Zendesk wird für 10,2 Milliarden US-Dollar an eine Gruppe aus Finanzinvestoren ver­kauft. Im Februar hatte der Anbieter einer cloud­ba­sier­ten Kundensupport-Plattform ein deut­lich attrak­ti­ve­res Angebot abgelehnt.

Eine Gruppe von Finanzinvestoren unter der Leitung von Hellman & Friedman und Permira hat sich dar­auf geei­nigt, Zendesk für 10,2 Milliarden Dollar zu über­neh­men, was einer Bewertung von 77,50 US-Dollar pro Aktie entspricht. 

Verglichen mit den 17 Milliarden US-Dollar, die eine ähn­li­che Gruppe von Unternehmen, dar­un­ter Hellman & Friedman, Advent International und Permira, im Februar 2022 ange­bo­ten hat, ist die aktu­elle Bewertung aller­dings ein deut­li­cher Rückschlag. Das dama­lige Angebot hatte Zendesk mit der Begründung abge­lehnt, unab­hän­gig blei­ben zu wollen. 

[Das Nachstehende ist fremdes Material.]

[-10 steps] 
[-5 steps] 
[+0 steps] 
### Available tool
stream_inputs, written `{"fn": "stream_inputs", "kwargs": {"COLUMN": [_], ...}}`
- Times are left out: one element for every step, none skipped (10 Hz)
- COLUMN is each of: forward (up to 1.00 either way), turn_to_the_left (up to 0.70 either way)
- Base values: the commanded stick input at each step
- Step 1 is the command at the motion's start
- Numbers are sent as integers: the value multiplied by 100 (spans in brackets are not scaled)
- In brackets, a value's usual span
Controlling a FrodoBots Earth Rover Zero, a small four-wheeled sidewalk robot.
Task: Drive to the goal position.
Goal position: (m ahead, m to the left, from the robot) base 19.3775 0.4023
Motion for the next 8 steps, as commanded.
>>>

Zendesk wurde 2007 gegrün­det und bie­tet eine cloud­ba­sierte Kundensupport-Plattform mit Helpdesk-Ticketing, Kundensupport- und Self-Service-Funktionen. Das Unternehmen ist an der New Yorker Börse gelis­tet und beschäf­tigt heute nach eige­nen Angaben über 6.000 Mitarbeiterinnen und Mitarbeiter. Zu den Konkurrenten zäh­len Unternehmen wie Jira (Jira Service Desk), Freshservice und Zoho (Zoho Desk).